Un incident qui arriva dans le cours de leurs essais dramatiques s’imprima dans le cœur de Rex comme un témoignage de son excessive sensibilité. Après plusieurs répétitions, il fut résolu que l’on inviterait à Offendene une réunion d’élite, pour assister au spectacle dans lequel les acteurs feraient valoir leurs talents divers. Anna avait très agréablement surpris son monde par la manière intelligente avec laquelle elle s’acquitta de ses rôles ; rien n’était plus charmant et on n’aurait pas soupçonné tant de fine observation dans une si douce naïveté. M. Middleton aussi se conduisait à merveille en n’essayant pas d’être comique. On dut un peu retarder la représentation à cause de la résolution prise par Gwendolen de paraître avec son costume grec. Elle n’avait pas réussi à trouver un mot de charade pouvant servir à réaliser son idée. Choisir une scène de Racine n’était pas praticable, puis que Rex ni les autres ne savaient déclamer les vers français et que tenter une improvisation eût été s’exposer à tomber dans le burlesque. En outre, M. Gascoigne s’opposait à ce qu’on jouât même des extraits de pièces de théâtre : il protestait, il est vrai, contre le préjugé qui prétend qu’un amusement qui sied à tous ne convient pas pour cela à un ecclésiastique, mais il ne voulait pas non plus dépasser la limite de décorum fixée, à propos de cette matière, dans le Wessex, et il permettait aux jeunes gens de jouer des charades chez sa belle-sœur, et rien de plus.

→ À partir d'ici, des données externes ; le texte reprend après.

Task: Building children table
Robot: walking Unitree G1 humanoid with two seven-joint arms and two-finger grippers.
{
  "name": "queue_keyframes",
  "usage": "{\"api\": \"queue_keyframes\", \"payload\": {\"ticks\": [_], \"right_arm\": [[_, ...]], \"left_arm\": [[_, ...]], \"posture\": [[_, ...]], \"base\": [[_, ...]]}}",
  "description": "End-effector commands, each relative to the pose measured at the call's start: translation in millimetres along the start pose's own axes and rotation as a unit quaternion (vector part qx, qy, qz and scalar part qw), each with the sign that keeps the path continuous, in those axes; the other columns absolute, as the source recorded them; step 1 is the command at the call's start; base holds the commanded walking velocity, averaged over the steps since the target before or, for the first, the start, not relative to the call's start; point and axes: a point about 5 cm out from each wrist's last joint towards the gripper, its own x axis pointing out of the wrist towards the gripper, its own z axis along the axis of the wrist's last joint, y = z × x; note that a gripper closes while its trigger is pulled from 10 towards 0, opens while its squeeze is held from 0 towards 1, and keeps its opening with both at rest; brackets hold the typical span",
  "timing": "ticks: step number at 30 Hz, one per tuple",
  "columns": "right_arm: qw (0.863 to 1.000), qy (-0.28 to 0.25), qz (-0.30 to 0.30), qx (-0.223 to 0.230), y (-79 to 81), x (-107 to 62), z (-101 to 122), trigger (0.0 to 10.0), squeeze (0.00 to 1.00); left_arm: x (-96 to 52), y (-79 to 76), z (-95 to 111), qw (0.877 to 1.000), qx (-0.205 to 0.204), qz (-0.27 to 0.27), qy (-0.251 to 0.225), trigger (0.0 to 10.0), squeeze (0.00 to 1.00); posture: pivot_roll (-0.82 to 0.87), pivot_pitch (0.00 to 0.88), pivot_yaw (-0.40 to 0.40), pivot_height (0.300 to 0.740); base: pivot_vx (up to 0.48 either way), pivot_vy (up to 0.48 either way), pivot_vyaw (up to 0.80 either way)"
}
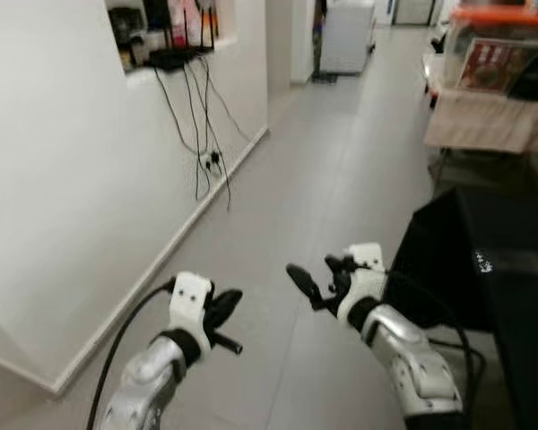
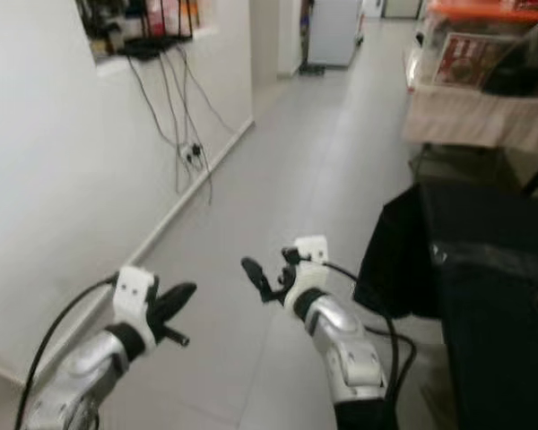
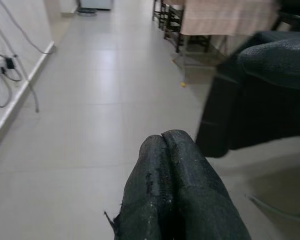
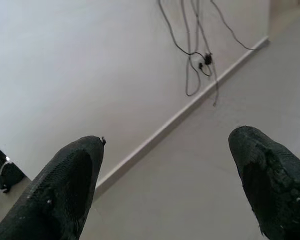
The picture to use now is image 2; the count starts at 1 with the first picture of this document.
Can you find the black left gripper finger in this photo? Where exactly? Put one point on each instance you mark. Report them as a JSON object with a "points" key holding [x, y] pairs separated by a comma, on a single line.
{"points": [[173, 300]]}

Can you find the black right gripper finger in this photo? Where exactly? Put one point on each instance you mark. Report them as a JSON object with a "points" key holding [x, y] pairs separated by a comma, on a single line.
{"points": [[292, 256], [256, 279]]}

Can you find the clear tape patch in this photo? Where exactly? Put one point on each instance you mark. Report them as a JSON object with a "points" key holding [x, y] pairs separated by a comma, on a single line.
{"points": [[480, 255]]}

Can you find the black tablecloth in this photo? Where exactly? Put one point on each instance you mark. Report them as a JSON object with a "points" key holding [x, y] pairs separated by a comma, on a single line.
{"points": [[484, 322]]}

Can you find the white fridge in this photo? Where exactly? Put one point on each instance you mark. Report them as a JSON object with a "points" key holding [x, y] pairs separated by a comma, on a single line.
{"points": [[332, 31]]}

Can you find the beige cloth covered side table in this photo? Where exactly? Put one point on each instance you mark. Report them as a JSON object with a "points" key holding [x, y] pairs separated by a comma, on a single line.
{"points": [[475, 116]]}

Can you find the black electronic device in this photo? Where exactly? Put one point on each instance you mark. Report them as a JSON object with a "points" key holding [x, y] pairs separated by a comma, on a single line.
{"points": [[139, 43]]}

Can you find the orange lid storage box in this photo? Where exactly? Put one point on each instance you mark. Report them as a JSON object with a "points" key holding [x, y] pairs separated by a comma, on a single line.
{"points": [[471, 54]]}

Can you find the black bag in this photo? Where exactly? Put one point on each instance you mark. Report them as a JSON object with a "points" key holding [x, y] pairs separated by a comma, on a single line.
{"points": [[527, 73]]}

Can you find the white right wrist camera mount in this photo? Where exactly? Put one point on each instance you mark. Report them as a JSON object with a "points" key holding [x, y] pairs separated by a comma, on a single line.
{"points": [[308, 264]]}

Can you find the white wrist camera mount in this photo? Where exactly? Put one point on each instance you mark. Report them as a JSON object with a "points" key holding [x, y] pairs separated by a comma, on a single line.
{"points": [[133, 297], [308, 264]]}

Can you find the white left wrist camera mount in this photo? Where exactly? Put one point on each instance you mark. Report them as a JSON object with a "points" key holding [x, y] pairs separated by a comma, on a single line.
{"points": [[133, 297]]}

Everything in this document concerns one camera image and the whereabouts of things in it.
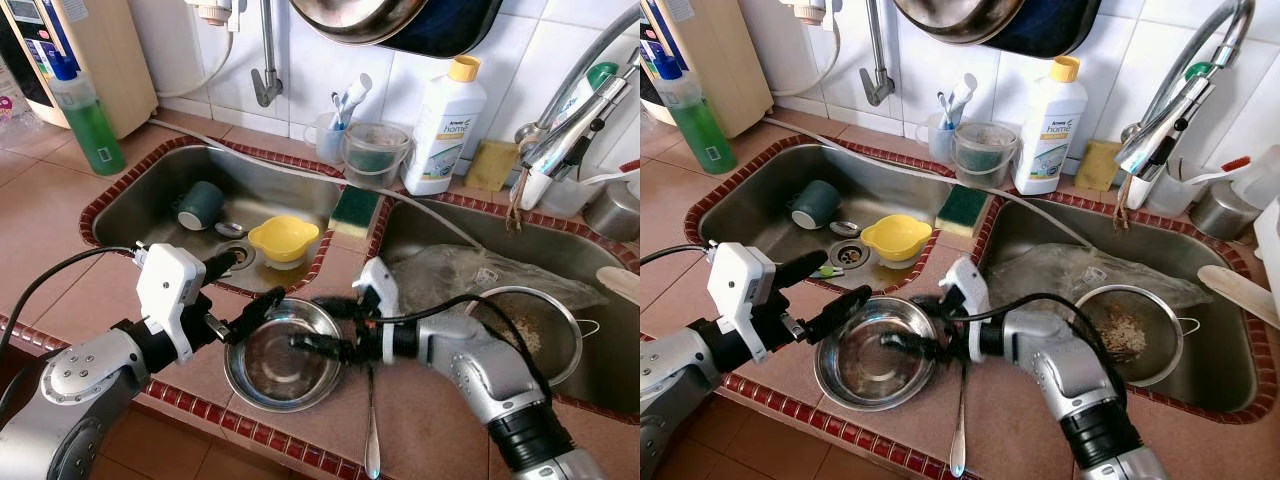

Chacun s’efforça de répondre au désir de Gwendolen, et Rex proposa un tableau dans lequel l’effet de sa majesté ne serait diminué par aucun discours. Elle adhéra sur-le-champ à cette proposition ; la seule question fut le choix du tableau.

— Quelque chose d’honnête, enfants, je vous en supplie, dit madame Davilow ; point d’immoralité grecque.

— Elle n’est pas pire que l’immoralité chrétienne, maman ; fit Gwendolen, à qui le souvenir des héroïnes Racheliennes avait inspiré cette réponse.

— Et moins scandaleuse, ajouta Rex. Du reste ; on n’y pense que comme à une chose entièrement passée et finie. Que dites-vous de Briséis emmenée captive ? Je serais Achille et vous me regarderiez, comme dans la gravure que nous avons au presbytère.

— Ce serait une bonne attitude pour moi, mais j’y renonce. Il faudrait trois hommes costumés, autrement ce serait ridicule.

— Je le tiens, s’écria Rex après une courte réflexion. Hermione, comme la statue dans le Winter’s Tale[5]. Je serai Leontes, et miss Merry fera Paulina. Notre costume importe peu, continua-t-il en riant ; ce sera plus shakspearien et plus romantique si Leontes ressemble à Napoléon et Paulina à une institutrice.

Hermione fut donc choisie ; mais Gwendolen insista pour qu’au lieu du simple tableau, il y eût un jeu de scène dans lequel on introduirait un peu de musique, afin de lui donner le signal de descendre et de s’avancer. Leontes, au lieu de l’embrasser, devait s’agenouiller et baiser le bord de son vêtement ; après quoi le rideau tomberait.

L’antichambre, avec ses portes battantes, se prêtait à merveille pour être disposée en théâtre, et avec l’aide de Jarrett, le menuisier du village, toute la maison fut employée aux préparatifs de ce divertissement. Gwendolen était ravie, car elle savait que Herr Klesmer était revenu à Quetcham ; elle ne manqua pas de le comprendre dans la série des invités.

Klesmer vint et se montra d’humeur placide et bienveillante. Tout marchait convenablement et mieux qu’on ne s’y était attendu, lorsque se produisit un incident qui fit passer Gwendolen par une phase d’émotions imprévue. Comment arriva-t-il ? C’est ce qui fut d’abord un mystère. Le tableau d’Hermione faisait beaucoup d’effet, car il sortait du genre représenté jusque-là : il fut accueilli par un murmure approbateur, qui ne cessa que quand Leontes donna la permission à Paulina d’exercer son art magique en faisant marcher la statue. Hermione, le bras appuyé sur une colonne, était élevée d’environ six pouces, ce qu’avait voulu Gwendolen pour pouvoir exhiber son joli pied, lorsqu’on ferait pour elle le signal de s’avancer et de descendre.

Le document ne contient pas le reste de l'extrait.